その研究結果はすでに、2月24日のニューイングランド・ジャーナル・オブ・メディシン(英語版)にて発表された。12月20日から2月1日までの間にワクチン接種した60万人近くのグループと、ワクチンを接種していないグループを比較。その結果、ファイザー・ビオンテック社のワクチンは、1回目の投与で46%、2回目の投与で92%の感染予防効果を示した。また、ワクチン接種は87%の入院、92%の重症化を防ぐことができた。これは非常に心強く、希望のある結果である。
現在、人口900万人のイスラエルは国民の半分以上である約500万人がワクチンの接種を終えている。まだワクチン接種をしていない人には電話をして接種を促しているそうだ。イスラエルのベンヤミン・ネタニヤフ首相は、自国がコロナに勝利する日は近いとし、2月15日には50歳以上のすべてのイスラエル人が予防接種を受けた場合、「我々はコロナとおさらばできる」と発言した。50歳以上の国民のうち、57万人ほどが接種を拒否、または接種の呼びかけに応じていないらしく、それに対しユリ・エデルスタイン保健相は、「予防接種を受けることは道徳的義務である」、「予防接種を受けない人は放置される」などと厳しい見解を述べた。

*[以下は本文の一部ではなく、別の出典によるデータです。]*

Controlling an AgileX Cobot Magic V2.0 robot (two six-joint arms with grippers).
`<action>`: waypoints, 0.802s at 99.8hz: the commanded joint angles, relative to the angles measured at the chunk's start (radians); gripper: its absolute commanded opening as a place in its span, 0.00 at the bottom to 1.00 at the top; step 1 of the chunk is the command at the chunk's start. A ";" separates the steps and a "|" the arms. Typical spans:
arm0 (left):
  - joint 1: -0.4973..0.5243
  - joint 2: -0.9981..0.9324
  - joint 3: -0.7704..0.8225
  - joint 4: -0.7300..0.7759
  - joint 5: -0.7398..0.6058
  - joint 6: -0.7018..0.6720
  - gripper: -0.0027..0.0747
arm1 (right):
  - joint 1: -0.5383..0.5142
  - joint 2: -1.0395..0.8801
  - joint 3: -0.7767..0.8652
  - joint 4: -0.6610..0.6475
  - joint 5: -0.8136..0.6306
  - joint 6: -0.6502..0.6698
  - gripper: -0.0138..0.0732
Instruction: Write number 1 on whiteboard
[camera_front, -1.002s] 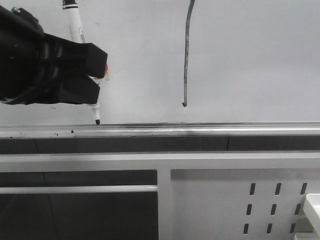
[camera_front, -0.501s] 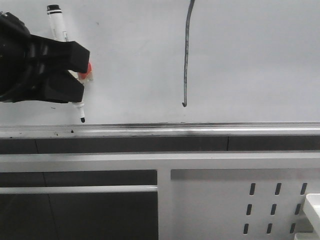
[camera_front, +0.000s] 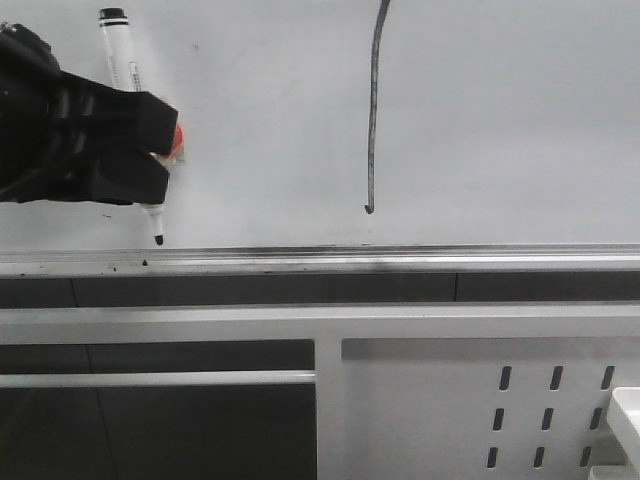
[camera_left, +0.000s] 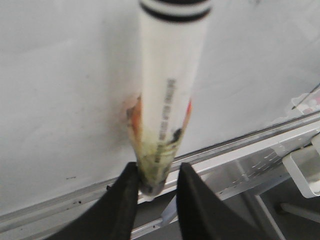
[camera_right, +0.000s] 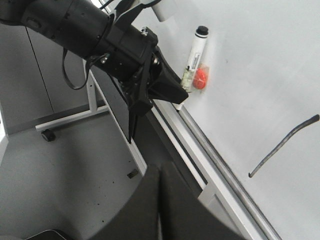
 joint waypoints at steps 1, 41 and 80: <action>0.002 -0.037 -0.032 0.015 0.021 0.008 0.47 | -0.007 -0.004 -0.029 -0.009 -0.071 0.001 0.08; 0.002 -0.139 0.014 0.015 -0.144 0.008 0.67 | -0.007 -0.011 -0.029 -0.016 -0.059 0.001 0.08; 0.002 -0.482 0.182 0.015 -0.243 0.009 0.01 | -0.007 -0.294 0.212 -0.023 -0.204 0.001 0.08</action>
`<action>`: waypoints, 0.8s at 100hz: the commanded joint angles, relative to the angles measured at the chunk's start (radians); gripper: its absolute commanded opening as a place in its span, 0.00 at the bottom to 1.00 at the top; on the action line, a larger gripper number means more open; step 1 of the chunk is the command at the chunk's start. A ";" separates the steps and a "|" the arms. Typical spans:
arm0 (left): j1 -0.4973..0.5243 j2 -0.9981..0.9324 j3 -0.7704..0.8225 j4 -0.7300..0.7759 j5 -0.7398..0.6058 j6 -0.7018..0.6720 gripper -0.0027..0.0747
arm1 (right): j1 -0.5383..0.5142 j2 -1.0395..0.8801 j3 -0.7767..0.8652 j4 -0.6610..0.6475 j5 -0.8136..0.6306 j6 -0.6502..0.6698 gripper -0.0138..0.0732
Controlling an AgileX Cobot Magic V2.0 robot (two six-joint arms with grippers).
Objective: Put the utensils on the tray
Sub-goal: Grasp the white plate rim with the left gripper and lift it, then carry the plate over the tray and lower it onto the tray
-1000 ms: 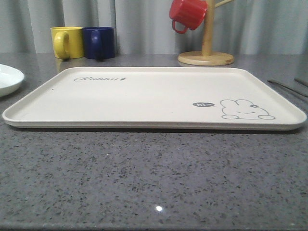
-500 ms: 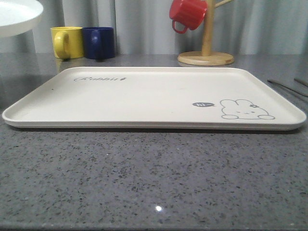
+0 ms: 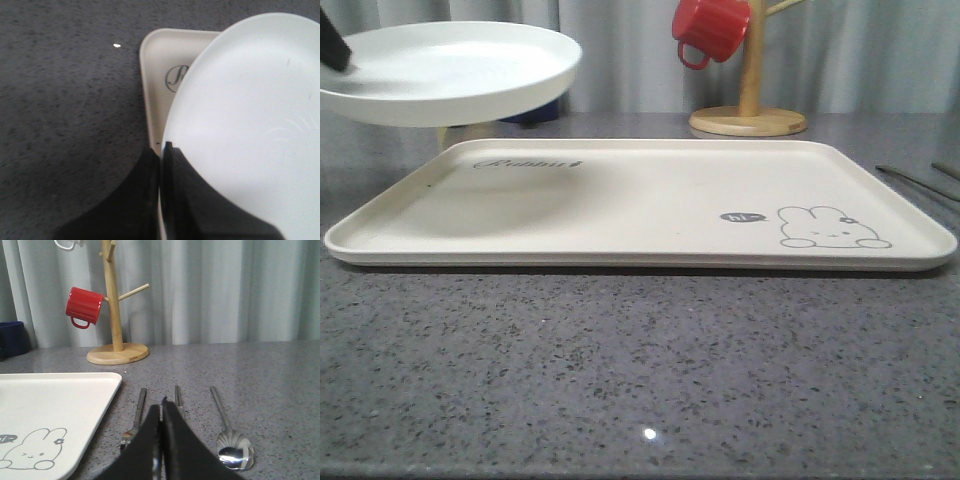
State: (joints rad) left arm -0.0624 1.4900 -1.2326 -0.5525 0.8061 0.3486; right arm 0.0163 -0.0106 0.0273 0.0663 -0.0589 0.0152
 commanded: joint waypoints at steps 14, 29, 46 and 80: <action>-0.106 0.089 -0.130 -0.052 -0.051 -0.019 0.01 | -0.005 -0.021 -0.018 -0.008 -0.082 -0.009 0.08; -0.135 0.154 -0.166 -0.049 -0.049 -0.026 0.01 | -0.005 -0.021 -0.018 -0.008 -0.082 -0.009 0.08; -0.144 0.208 -0.168 -0.045 -0.046 -0.028 0.01 | -0.005 -0.021 -0.018 -0.008 -0.082 -0.009 0.08; -0.144 0.266 -0.168 -0.022 -0.052 -0.028 0.01 | -0.005 -0.021 -0.018 -0.008 -0.082 -0.009 0.08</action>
State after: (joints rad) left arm -0.1974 1.7894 -1.3671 -0.5416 0.7871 0.3302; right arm 0.0163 -0.0106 0.0273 0.0663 -0.0589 0.0152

すでにイスラエルでは今回行われたコンサートなど、スポーツや文化イベントにはワクチン接種証明の提示が条件となったため、申請先であるイスラエル保健省のサイトは一時利用できなくなるほどアクセスが集中しているという。バーやレストランの再開にもこのパスが必要になるとすれば、ワクチン接種は実質義務のようなもので、接種しなければ普通の日常生活を送ることができないという新しい世界が生まれる。

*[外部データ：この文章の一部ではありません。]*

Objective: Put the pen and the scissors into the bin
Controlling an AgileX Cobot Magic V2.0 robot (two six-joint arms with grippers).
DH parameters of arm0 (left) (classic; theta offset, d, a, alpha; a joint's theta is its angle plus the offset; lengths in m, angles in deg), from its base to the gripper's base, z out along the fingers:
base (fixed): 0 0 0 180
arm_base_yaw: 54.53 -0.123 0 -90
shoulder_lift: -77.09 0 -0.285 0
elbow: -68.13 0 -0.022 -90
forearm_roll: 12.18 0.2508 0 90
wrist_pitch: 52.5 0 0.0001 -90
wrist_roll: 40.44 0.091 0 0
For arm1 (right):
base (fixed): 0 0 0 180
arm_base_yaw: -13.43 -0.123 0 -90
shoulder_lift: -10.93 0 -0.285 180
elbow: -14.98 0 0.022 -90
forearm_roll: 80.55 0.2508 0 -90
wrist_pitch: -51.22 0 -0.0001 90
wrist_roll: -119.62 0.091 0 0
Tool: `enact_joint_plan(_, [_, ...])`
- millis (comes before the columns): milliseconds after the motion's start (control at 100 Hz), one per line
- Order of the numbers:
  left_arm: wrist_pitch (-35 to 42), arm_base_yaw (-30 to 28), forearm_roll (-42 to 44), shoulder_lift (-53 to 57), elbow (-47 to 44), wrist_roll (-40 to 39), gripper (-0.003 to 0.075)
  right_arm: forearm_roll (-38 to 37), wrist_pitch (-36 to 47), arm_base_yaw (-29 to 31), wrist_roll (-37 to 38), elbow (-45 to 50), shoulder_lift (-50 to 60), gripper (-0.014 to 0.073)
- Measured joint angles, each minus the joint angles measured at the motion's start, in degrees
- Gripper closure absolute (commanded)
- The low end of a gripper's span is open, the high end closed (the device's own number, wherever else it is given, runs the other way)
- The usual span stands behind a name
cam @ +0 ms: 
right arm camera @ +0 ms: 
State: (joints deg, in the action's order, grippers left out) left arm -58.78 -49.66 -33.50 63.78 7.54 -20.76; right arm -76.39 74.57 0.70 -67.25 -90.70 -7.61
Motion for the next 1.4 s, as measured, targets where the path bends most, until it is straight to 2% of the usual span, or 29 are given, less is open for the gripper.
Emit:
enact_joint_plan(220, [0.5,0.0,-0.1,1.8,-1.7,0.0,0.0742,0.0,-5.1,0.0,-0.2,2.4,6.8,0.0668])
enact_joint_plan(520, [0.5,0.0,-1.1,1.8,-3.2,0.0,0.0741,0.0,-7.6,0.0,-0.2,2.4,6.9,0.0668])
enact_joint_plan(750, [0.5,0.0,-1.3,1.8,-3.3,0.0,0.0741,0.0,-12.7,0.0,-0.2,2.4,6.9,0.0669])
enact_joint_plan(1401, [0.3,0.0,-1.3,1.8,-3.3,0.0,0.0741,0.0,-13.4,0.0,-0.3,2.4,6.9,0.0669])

しかし、フランスでは、ワクチンに100%の有効性が認められていないことから、パスポートを作って安心するのは危険だという専門家の意見もある。フランス政府もワクチンパスポートの導入を検討しているようだが、今後も議論が繰り返されることは間違い無いだろう。
厳しいロックダウンを続けたオーストラリアとワクチンキャンペーンに力を入れたイスラエル。国の規模や国民性、プライオリティー、生活スタイルの違いがあるため、この2国がとったコロナ措置をそのまま他国、例えば日本やフランス、に当てはめる事はできない。各国の政府は自国民の命と経済をうまく考えながら国にあった措置を模索し続けているのだ。
それにしても、まだまだ収束の光の見えない国に住む者にとって、収束の光が差す2国の映像は羨ましい光景となった。